_The task_
Your answer should repeat every line of the records below in which the word "frame" appears.

Dataset section start

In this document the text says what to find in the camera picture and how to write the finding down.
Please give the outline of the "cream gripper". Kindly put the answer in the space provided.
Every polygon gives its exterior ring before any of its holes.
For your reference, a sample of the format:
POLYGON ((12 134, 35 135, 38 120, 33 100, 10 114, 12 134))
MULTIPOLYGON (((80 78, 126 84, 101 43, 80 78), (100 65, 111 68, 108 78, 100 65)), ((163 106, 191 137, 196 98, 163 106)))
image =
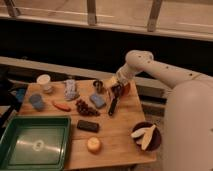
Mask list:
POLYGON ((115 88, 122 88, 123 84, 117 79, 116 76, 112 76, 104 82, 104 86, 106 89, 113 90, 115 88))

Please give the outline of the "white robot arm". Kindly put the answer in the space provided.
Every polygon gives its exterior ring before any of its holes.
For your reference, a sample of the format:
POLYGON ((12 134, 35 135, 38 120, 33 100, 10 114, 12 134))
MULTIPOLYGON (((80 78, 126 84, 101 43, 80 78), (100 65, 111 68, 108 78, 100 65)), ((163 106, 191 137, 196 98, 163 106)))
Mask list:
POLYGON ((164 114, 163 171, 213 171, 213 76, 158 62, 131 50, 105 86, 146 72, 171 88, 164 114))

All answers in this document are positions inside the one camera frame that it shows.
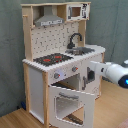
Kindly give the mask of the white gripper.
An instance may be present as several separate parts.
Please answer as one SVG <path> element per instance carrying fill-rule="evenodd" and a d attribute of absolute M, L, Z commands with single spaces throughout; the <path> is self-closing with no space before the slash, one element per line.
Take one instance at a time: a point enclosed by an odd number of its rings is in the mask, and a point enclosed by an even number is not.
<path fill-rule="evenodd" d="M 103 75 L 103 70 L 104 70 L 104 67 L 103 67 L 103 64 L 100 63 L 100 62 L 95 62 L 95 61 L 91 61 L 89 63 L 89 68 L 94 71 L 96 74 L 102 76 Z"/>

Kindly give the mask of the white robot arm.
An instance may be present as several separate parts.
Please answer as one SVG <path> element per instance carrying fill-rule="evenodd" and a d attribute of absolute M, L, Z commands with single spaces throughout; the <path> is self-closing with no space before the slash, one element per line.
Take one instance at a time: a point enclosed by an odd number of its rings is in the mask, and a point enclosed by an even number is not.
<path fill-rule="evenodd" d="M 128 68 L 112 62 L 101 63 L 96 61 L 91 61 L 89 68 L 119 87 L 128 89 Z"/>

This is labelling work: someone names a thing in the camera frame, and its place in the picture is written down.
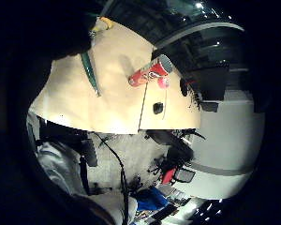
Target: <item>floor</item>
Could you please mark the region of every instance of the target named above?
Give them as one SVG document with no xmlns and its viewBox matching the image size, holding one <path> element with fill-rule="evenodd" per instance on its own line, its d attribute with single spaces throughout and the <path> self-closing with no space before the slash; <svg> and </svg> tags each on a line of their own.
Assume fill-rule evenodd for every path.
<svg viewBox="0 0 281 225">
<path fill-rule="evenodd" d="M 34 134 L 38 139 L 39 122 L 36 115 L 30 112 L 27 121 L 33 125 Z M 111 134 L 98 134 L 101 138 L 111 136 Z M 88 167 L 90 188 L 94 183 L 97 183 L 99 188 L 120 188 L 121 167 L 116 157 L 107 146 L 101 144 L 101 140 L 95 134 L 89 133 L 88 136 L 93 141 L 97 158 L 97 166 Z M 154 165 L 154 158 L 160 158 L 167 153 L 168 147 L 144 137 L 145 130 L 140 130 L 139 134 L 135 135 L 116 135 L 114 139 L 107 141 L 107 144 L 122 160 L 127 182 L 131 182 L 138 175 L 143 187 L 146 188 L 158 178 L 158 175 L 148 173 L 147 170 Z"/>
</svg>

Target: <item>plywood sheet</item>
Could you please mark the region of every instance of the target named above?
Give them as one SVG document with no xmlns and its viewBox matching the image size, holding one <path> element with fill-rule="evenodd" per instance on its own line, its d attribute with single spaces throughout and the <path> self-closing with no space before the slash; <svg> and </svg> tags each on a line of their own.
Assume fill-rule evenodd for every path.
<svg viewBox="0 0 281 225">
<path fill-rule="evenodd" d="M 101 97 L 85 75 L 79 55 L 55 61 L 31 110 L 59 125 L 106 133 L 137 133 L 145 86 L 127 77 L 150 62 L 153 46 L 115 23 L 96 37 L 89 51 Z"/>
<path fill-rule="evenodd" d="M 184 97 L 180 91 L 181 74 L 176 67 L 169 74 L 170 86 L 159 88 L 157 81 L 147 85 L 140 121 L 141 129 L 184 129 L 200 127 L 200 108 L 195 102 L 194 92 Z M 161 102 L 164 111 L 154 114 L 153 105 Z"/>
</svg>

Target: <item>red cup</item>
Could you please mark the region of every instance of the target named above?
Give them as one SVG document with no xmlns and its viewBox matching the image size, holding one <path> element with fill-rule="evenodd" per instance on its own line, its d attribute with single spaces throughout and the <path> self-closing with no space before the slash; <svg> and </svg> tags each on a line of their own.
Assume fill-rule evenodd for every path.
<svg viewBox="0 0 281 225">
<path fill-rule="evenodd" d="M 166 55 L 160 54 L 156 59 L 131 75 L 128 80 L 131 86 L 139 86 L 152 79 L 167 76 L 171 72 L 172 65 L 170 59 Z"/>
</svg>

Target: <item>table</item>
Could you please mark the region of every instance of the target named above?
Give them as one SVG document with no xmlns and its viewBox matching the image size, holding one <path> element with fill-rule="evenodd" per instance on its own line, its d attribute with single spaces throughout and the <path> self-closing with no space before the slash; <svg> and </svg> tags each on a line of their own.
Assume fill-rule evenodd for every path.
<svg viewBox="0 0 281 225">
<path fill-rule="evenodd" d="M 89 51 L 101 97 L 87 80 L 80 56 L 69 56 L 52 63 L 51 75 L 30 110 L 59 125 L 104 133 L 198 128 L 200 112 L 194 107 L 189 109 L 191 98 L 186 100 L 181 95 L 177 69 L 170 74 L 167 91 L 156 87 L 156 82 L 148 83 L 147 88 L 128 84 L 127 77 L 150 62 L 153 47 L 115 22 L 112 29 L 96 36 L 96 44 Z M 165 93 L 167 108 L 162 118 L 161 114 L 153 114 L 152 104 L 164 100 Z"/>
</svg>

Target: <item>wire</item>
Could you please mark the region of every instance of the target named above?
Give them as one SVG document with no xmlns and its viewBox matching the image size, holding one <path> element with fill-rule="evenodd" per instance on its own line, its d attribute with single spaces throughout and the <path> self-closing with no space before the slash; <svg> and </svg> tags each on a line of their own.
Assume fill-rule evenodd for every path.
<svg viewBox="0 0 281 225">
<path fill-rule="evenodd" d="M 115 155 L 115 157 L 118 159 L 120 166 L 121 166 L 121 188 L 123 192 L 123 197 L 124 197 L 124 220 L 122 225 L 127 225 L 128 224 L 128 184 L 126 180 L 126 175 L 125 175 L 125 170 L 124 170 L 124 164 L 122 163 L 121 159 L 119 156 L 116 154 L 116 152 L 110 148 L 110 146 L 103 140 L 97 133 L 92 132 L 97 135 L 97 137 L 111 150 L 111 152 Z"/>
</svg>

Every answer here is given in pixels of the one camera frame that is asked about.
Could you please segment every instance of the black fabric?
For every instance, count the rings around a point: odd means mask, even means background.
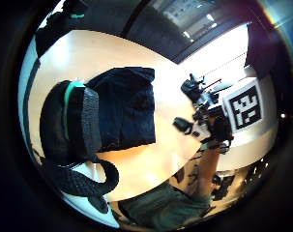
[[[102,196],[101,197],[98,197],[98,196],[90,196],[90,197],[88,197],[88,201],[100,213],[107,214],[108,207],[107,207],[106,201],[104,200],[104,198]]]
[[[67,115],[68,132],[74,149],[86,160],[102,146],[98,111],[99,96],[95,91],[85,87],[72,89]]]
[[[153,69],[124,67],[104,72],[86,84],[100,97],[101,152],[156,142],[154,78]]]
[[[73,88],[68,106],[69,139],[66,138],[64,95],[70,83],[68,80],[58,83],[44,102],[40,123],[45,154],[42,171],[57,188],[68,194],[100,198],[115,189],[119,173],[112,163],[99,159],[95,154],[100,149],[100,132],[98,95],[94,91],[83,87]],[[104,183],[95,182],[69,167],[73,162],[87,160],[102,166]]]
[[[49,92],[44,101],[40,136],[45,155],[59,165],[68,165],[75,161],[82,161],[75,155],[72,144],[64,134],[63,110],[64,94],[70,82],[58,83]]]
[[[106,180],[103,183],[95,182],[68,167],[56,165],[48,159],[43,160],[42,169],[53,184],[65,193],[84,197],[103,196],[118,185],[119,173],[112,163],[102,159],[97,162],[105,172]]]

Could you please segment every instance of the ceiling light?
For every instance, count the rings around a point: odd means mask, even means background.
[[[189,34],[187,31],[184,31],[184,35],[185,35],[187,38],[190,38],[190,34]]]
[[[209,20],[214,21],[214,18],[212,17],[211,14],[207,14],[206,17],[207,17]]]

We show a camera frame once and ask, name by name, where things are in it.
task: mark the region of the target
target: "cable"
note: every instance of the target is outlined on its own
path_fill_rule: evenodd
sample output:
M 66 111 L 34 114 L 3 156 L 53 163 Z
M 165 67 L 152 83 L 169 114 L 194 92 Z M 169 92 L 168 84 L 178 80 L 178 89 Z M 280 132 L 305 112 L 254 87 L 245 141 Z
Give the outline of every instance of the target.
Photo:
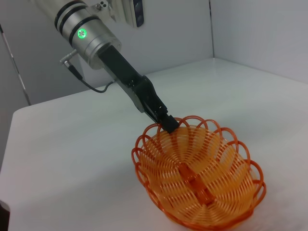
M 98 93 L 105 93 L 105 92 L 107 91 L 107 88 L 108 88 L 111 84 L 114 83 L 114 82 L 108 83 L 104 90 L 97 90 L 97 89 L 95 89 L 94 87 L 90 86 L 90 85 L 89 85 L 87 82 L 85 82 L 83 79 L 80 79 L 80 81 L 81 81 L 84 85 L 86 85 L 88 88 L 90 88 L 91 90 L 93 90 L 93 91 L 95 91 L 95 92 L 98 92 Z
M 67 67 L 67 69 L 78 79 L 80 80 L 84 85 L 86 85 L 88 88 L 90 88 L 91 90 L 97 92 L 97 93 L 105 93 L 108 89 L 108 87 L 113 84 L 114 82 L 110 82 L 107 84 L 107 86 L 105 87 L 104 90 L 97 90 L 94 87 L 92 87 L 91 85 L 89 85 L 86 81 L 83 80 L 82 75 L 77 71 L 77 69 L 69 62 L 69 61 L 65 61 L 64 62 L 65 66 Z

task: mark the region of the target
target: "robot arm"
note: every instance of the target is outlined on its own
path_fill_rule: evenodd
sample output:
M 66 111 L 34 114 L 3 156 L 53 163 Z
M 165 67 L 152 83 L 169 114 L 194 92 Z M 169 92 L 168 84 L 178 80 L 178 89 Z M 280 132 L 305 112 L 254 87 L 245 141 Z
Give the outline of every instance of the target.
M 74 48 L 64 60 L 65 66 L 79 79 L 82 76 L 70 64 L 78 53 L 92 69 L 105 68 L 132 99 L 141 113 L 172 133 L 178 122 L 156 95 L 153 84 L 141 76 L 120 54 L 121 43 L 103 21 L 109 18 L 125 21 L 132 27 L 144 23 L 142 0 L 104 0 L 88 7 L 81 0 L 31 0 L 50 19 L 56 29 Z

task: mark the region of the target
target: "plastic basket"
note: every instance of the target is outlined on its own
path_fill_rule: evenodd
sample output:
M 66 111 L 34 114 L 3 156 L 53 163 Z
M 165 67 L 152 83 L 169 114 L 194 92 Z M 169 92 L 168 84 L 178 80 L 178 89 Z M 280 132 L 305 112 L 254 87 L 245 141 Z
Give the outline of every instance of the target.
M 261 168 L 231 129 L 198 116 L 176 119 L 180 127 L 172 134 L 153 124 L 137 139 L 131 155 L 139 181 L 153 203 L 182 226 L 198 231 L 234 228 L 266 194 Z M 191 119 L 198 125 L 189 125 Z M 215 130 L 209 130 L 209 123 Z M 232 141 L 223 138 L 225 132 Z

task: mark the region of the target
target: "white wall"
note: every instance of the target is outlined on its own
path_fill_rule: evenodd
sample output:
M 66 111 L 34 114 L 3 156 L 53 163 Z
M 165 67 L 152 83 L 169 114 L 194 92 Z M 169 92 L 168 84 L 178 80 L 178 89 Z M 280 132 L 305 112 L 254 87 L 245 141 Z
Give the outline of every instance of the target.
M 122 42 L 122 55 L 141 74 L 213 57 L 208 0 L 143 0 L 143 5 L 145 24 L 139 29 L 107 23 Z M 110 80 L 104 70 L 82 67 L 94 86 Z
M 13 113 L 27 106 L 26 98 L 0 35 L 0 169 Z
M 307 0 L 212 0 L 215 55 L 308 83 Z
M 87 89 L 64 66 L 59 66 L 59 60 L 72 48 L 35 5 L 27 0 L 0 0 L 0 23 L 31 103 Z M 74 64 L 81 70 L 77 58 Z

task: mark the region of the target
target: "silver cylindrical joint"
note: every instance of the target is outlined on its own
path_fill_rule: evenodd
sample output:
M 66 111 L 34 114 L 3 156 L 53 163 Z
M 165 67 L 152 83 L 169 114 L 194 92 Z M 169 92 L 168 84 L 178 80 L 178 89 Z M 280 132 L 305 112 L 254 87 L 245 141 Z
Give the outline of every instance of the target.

Dataset section end

_Answer area_
All answers in this document are positions inside the one camera frame that it shows.
This is labelling work: someone names a thing in the camera frame, and its place in the picture is written down.
Every answer here is given in pixels of the one camera frame that is asked about.
We show a camera frame once and ask, name by name, where things are in it.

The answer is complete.